Gianluca Gambirasio, autore del libro “Gestire meglio il tempo. Risparmiare oltre 100 ore di lavoro all’anno ed essere più efficaci” edito da Franco Angeli, ci fornisce qualche suggerimento.

I commercialisti, con l’incalzare delle scadenze fiscali, sono assillati dal fattore tempo. Può dare loro qualche suggerimento?
“Non ho tempo” è la constatazione da cui dobbiamo partire per costruire un’efficace gestione delle nostre attività lavorative. Sempre e comunque non abbiamo il tempo per fare tutto. È indispensabile scegliere su cosa concentrare i nostri sforzi per evitare il rischio di disperdere le nostre energie. Occorre non confondere la quantità di lavoro (ore di lavoro) con la qualità del lavoro (risultati ottenuti e livello di soddisfazione personale). Non abbiamo bisogno di più tempo, ma di utilizzarlo nel modo migliore.

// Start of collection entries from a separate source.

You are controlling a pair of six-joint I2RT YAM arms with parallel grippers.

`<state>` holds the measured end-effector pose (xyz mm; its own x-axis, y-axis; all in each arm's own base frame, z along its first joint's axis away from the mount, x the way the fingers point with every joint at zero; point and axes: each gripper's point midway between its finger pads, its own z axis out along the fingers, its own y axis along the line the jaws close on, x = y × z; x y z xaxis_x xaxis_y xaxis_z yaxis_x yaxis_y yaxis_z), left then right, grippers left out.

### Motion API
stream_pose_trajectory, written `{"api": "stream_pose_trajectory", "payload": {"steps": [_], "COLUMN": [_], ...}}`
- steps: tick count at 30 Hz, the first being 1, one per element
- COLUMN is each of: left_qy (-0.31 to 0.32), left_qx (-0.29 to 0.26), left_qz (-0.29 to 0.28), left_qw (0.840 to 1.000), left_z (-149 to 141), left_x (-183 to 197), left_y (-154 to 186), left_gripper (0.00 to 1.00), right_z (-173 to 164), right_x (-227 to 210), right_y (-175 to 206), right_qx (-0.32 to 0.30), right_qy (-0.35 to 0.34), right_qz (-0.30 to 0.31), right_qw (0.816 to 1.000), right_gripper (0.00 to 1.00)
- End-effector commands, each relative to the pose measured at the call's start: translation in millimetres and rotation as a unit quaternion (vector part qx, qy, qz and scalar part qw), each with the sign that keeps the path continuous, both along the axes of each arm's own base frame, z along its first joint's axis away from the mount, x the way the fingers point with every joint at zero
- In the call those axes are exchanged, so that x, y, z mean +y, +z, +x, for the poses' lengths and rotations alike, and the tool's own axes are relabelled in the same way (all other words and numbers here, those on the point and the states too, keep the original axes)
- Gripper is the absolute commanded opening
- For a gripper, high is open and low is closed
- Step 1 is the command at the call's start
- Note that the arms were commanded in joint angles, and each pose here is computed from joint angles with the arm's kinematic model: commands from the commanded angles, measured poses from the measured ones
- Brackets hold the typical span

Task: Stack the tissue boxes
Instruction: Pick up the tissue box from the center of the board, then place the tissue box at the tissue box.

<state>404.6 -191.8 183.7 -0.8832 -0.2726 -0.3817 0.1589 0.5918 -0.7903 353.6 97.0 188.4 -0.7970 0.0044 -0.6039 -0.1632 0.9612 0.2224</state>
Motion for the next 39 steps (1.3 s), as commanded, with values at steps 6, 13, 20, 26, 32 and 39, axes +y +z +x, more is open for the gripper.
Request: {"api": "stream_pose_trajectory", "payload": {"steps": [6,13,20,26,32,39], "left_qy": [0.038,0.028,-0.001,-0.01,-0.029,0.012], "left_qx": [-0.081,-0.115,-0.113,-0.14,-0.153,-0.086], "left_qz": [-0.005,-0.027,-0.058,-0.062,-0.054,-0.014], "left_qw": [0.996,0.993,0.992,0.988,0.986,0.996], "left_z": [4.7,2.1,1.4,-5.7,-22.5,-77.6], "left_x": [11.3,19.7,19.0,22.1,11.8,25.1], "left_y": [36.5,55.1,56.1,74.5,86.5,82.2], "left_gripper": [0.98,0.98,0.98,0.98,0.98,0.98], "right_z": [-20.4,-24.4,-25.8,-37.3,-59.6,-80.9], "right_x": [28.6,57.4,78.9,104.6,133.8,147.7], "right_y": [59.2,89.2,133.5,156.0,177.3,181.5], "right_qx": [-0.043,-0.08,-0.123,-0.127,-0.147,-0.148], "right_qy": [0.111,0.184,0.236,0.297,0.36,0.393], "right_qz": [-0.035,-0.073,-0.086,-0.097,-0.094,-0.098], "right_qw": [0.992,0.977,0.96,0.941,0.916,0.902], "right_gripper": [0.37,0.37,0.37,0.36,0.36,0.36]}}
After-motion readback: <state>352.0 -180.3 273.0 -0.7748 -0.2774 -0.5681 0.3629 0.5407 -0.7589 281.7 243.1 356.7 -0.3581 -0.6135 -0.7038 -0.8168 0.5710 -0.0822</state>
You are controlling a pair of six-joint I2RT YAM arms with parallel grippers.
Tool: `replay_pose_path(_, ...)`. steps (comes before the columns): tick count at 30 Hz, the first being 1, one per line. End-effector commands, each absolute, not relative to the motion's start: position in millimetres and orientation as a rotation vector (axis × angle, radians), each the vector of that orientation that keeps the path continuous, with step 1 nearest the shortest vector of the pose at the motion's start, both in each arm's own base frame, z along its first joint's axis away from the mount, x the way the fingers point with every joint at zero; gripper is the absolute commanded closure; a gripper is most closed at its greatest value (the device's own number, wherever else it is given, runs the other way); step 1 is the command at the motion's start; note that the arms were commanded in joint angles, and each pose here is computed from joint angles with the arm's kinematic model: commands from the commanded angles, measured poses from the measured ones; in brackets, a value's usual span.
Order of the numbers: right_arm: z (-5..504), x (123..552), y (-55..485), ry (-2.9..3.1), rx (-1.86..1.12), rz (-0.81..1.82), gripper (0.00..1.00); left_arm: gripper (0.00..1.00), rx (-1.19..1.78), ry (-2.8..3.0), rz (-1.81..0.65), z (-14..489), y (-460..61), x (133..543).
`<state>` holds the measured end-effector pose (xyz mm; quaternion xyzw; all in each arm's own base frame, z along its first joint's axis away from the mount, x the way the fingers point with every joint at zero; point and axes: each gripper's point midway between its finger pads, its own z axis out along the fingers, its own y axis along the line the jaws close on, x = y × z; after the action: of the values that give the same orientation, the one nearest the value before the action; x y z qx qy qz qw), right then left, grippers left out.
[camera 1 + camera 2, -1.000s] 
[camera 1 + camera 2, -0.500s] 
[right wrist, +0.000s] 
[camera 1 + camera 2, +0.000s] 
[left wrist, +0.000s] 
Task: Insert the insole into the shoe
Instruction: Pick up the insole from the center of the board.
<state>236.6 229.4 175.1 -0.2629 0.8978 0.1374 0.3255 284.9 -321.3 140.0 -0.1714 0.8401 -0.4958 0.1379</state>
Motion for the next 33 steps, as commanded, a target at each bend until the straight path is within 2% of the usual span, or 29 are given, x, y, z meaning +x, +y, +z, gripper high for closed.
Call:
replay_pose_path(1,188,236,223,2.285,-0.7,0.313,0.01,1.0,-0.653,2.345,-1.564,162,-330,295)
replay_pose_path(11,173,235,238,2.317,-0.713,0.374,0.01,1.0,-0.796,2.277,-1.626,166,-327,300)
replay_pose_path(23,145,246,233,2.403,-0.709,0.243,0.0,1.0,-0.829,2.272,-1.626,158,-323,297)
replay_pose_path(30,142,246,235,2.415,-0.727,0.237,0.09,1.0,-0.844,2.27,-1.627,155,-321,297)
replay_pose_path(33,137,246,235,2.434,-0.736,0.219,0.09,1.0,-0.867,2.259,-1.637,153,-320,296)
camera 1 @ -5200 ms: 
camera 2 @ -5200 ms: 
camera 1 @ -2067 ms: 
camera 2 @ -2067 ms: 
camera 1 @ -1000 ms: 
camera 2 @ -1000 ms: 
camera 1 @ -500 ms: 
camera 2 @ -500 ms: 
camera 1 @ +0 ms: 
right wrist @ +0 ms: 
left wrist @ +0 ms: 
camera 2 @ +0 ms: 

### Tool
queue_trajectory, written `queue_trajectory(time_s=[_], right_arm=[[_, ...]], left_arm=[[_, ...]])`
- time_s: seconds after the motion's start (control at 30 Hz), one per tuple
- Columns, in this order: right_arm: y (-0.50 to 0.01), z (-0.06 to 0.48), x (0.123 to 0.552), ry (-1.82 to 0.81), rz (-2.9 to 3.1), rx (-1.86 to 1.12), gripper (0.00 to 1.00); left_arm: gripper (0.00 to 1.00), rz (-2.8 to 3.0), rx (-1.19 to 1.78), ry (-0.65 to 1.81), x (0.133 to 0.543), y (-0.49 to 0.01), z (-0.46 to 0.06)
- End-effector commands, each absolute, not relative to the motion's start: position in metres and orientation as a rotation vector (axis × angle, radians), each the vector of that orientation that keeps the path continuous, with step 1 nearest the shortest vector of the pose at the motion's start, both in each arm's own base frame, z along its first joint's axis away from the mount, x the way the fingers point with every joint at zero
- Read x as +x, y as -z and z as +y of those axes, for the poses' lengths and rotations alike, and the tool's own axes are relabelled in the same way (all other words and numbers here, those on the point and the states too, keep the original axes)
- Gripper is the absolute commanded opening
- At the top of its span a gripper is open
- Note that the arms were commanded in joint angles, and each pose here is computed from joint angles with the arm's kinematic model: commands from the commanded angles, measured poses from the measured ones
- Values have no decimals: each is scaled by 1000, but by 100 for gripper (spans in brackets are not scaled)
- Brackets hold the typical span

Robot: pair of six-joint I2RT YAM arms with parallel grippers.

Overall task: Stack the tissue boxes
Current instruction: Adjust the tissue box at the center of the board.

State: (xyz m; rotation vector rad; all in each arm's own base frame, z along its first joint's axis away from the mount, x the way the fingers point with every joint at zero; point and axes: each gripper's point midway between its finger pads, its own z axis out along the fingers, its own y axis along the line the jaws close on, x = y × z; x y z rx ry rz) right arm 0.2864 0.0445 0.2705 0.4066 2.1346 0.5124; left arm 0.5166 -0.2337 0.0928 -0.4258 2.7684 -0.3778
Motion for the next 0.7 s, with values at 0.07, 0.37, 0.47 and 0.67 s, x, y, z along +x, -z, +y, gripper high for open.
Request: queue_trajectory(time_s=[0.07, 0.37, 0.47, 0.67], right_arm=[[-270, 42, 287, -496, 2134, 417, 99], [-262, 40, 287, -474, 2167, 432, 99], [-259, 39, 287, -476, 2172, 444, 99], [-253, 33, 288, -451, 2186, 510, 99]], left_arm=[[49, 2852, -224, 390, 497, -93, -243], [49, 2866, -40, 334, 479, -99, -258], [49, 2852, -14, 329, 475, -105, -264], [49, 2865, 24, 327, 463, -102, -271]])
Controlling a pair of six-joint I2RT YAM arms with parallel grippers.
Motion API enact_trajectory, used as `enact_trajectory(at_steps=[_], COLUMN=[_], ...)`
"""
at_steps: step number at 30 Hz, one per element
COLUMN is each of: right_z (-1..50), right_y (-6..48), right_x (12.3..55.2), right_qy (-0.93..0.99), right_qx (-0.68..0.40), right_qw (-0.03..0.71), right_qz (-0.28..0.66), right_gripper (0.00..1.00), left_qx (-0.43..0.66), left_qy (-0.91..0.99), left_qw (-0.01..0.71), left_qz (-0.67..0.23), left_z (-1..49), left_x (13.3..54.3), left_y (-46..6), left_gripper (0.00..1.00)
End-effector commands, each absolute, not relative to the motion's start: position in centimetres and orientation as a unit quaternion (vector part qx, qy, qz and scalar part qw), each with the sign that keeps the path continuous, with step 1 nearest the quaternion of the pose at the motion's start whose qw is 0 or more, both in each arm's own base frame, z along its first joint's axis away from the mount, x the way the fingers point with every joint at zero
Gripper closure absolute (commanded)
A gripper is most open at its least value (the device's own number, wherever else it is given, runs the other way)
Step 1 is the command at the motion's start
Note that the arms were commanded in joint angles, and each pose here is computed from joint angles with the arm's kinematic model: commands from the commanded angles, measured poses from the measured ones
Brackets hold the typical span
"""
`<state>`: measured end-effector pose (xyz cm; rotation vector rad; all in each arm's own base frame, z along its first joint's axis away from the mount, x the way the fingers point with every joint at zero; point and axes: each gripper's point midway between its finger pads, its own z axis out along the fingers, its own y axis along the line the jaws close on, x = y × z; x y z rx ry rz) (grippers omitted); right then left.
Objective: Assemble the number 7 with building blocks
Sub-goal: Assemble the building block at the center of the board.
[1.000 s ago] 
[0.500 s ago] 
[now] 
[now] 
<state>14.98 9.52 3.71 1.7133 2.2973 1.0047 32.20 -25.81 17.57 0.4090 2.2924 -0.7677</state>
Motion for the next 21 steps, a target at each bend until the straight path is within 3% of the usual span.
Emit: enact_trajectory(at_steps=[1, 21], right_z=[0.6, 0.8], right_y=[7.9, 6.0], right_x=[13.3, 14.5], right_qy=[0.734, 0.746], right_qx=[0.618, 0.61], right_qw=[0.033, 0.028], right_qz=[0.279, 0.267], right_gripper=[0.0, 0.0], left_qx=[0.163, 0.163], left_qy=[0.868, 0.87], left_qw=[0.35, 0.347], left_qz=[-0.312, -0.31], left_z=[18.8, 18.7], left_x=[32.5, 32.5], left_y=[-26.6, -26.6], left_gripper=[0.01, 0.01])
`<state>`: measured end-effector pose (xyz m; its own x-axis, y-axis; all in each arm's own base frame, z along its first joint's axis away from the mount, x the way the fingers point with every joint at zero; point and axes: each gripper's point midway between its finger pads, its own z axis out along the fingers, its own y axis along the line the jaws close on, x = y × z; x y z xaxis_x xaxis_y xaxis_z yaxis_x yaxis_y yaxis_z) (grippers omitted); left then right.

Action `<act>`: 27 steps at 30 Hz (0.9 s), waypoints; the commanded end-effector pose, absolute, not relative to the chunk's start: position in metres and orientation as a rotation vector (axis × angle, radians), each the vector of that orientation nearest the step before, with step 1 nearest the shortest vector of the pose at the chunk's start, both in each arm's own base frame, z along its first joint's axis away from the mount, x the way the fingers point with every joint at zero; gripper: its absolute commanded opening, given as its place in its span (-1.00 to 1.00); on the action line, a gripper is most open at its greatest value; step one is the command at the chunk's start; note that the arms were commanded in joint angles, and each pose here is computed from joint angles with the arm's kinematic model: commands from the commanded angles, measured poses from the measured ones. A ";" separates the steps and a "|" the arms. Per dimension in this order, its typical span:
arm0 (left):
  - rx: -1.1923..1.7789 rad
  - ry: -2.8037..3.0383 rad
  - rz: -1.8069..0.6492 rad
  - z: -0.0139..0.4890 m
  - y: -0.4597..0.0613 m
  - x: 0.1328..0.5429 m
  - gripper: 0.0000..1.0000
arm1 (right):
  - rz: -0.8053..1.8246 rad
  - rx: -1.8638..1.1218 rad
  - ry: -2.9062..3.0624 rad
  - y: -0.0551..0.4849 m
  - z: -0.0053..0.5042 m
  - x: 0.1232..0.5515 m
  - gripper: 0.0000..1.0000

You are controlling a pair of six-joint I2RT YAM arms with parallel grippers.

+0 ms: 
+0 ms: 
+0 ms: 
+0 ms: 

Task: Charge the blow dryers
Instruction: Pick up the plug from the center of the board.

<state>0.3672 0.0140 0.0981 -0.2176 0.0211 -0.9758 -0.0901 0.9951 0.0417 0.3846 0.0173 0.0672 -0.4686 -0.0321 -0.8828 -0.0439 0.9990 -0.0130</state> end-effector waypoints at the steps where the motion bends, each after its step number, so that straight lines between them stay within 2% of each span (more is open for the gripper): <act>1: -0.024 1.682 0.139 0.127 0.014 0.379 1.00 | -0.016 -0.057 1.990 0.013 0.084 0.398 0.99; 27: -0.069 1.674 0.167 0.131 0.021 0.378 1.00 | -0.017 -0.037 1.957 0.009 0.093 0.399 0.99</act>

Ansia e stress sono cattivi alleati contro l’elemento tempo. Come possiamo difenderci?
Le circostanze non bastano da sole a renderci stressati o rilassati. È il modo di reagire che determina i nostri sentimenti e le nostre emozioni. Ogni evento presenta sempre aspetti positivi e negativi, sta a noi scegliere su quali soffermarci e di conseguenza generare emozioni positive o negative. Essere felici e rilassati è molto più semplice di quel che si crede.
L’ansia, infatti, è uno stato mentale. Spesso siamo più preoccupati per il pensiero di dover fare qualche cosa, rispetto all’azione stessa. Il 99% delle cose per cui siamo in ansia non accadono mai. Tutti noi potremmo eliminare gran parte delle nostre ansie se considerassimo con razionalità le probabilità che un fatto avvenga. Quasi tutte le ansie o le infelicità derivano dall’immaginazione e non da fatti e dati reali.

Saper dire di no è un’arte o una strategia? Si può imparare?
Occorre essere consapevoli che “no” lo diciamo sempre e comunque. Ogni volta che diciamo un sì automaticamente diciamo un no ad altre attività che non riusciremo a portare avanti.

I ‘mangiatori di tempo’, così come da lei definiti, sono le situazioni che assorbono il nostro tempo distogliendoci dai nostri obiettivi. Come arginare il problema?
Mettendoli a dieta! Spesso non li possiamo eliminare, ma non sottovalutiamo anche piccoli risparmi di tempo. I risultati di un anno sono infatti la somma dei risultati di ogni giorno. Ipotizzando 48 settimane lavorative da 5 giorni per 8 ore, recuperare anche solo 15 minuti di tempo in un giorno dai “mangiatori di tempo” per dedicarli ad attività di maggior valore aggiunto significa, in un anno, recuperare 3600 minuti, quindi 60 ore che corrispondono a 7,5 giorni di lavoro.